■ EXERCISE REQUIREMENTS
Starting from the first line below, count the lines carrying the string "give" and answer with the count by itself.

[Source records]
────────────────────────────────────────

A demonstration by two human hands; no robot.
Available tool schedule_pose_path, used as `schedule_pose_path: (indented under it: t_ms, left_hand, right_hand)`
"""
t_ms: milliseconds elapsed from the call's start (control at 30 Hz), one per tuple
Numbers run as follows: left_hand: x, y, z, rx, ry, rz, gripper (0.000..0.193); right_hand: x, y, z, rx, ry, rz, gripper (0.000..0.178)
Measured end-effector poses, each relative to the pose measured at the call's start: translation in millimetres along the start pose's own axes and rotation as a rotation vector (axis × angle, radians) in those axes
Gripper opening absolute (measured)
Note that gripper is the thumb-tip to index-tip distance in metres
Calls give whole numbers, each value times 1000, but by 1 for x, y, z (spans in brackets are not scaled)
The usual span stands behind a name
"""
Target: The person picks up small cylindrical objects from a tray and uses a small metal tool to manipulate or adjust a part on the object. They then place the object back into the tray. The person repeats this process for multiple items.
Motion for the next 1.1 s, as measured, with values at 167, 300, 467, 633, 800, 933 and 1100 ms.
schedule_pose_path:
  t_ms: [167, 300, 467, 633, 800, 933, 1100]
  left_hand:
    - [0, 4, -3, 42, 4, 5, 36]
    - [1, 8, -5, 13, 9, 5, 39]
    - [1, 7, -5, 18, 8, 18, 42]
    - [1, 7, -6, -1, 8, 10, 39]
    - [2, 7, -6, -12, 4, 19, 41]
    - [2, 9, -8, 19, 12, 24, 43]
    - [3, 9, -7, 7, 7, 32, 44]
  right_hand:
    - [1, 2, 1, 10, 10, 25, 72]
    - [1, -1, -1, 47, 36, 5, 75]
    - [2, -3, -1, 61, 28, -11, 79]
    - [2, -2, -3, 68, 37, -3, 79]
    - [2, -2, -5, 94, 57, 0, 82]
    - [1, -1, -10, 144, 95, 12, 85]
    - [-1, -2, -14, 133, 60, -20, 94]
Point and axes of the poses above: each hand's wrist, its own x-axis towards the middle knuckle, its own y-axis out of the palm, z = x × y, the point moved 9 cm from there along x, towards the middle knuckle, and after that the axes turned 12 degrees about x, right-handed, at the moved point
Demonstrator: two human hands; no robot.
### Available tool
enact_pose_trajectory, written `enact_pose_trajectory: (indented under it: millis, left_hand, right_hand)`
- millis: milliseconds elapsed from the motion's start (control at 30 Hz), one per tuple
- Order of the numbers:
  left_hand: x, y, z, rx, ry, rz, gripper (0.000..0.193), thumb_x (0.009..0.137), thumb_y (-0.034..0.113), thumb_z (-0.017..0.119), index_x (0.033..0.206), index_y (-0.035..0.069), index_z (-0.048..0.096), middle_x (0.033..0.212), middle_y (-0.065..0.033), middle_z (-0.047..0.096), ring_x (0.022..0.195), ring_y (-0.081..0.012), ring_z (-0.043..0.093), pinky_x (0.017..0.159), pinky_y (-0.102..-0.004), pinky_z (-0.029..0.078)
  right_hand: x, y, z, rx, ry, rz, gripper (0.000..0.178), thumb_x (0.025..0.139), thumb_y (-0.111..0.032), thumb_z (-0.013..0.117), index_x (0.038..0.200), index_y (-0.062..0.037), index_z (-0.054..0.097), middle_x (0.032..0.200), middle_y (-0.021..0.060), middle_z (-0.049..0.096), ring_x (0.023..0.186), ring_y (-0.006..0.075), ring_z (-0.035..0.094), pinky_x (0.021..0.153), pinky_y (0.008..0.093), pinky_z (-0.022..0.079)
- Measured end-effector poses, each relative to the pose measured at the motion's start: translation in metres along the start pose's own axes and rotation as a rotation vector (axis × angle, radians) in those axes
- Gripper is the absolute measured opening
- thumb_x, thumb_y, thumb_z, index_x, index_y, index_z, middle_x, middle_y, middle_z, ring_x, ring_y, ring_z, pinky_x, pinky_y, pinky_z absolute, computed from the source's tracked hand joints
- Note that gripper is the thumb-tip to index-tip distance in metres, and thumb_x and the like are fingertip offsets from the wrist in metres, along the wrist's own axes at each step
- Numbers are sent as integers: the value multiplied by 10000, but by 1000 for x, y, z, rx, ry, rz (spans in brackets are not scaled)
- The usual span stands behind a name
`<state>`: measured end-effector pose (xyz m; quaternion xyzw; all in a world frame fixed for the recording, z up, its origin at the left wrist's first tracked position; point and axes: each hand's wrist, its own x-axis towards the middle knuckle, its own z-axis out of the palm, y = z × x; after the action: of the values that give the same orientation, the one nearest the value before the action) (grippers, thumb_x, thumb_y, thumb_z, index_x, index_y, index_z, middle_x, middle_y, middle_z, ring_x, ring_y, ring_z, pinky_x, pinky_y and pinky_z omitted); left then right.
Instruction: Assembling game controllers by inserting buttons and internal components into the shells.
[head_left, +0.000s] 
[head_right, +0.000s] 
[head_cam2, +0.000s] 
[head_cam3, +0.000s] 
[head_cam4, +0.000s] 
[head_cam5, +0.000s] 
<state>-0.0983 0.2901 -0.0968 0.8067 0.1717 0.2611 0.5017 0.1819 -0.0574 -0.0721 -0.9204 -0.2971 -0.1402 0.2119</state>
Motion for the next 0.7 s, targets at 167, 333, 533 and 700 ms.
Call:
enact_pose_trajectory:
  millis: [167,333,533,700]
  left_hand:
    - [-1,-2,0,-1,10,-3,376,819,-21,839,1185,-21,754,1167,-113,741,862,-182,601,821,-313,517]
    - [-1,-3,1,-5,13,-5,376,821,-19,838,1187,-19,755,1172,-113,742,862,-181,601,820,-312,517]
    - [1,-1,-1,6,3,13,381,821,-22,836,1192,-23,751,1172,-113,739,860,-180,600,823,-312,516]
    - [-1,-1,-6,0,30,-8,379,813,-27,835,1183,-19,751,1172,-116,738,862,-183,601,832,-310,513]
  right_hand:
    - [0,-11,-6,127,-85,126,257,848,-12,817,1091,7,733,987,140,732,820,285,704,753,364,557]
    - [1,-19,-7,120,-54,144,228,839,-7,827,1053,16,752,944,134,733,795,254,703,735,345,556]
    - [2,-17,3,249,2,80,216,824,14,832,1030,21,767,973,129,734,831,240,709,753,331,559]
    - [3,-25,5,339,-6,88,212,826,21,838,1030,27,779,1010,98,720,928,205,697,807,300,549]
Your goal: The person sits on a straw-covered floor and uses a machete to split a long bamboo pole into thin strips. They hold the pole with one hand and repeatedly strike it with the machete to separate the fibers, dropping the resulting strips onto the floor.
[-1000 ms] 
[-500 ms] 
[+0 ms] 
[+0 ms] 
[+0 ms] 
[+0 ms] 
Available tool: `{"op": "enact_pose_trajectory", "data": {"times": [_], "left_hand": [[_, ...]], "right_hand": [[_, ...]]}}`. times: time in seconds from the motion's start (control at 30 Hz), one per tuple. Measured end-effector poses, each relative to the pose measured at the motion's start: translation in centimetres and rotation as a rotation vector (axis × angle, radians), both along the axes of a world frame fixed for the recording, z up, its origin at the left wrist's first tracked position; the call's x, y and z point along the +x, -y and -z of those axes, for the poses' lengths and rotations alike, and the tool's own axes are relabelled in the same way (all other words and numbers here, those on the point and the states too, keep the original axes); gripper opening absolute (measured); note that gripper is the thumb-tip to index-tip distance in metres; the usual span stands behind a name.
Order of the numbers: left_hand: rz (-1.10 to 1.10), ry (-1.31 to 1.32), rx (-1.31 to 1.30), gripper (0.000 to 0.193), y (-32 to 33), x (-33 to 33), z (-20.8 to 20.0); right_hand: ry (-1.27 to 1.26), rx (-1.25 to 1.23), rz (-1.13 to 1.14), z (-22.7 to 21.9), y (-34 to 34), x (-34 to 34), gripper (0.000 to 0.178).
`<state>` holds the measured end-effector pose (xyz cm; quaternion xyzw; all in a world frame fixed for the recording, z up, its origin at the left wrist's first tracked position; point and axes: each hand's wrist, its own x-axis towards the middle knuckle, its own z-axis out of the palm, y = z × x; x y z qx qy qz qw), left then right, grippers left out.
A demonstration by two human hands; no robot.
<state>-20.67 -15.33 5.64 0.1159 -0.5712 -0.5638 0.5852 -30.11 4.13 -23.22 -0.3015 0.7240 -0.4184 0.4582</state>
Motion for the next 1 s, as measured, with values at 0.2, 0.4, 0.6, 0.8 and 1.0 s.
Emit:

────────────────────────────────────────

■ RESULT OF THIS EXERCISE
2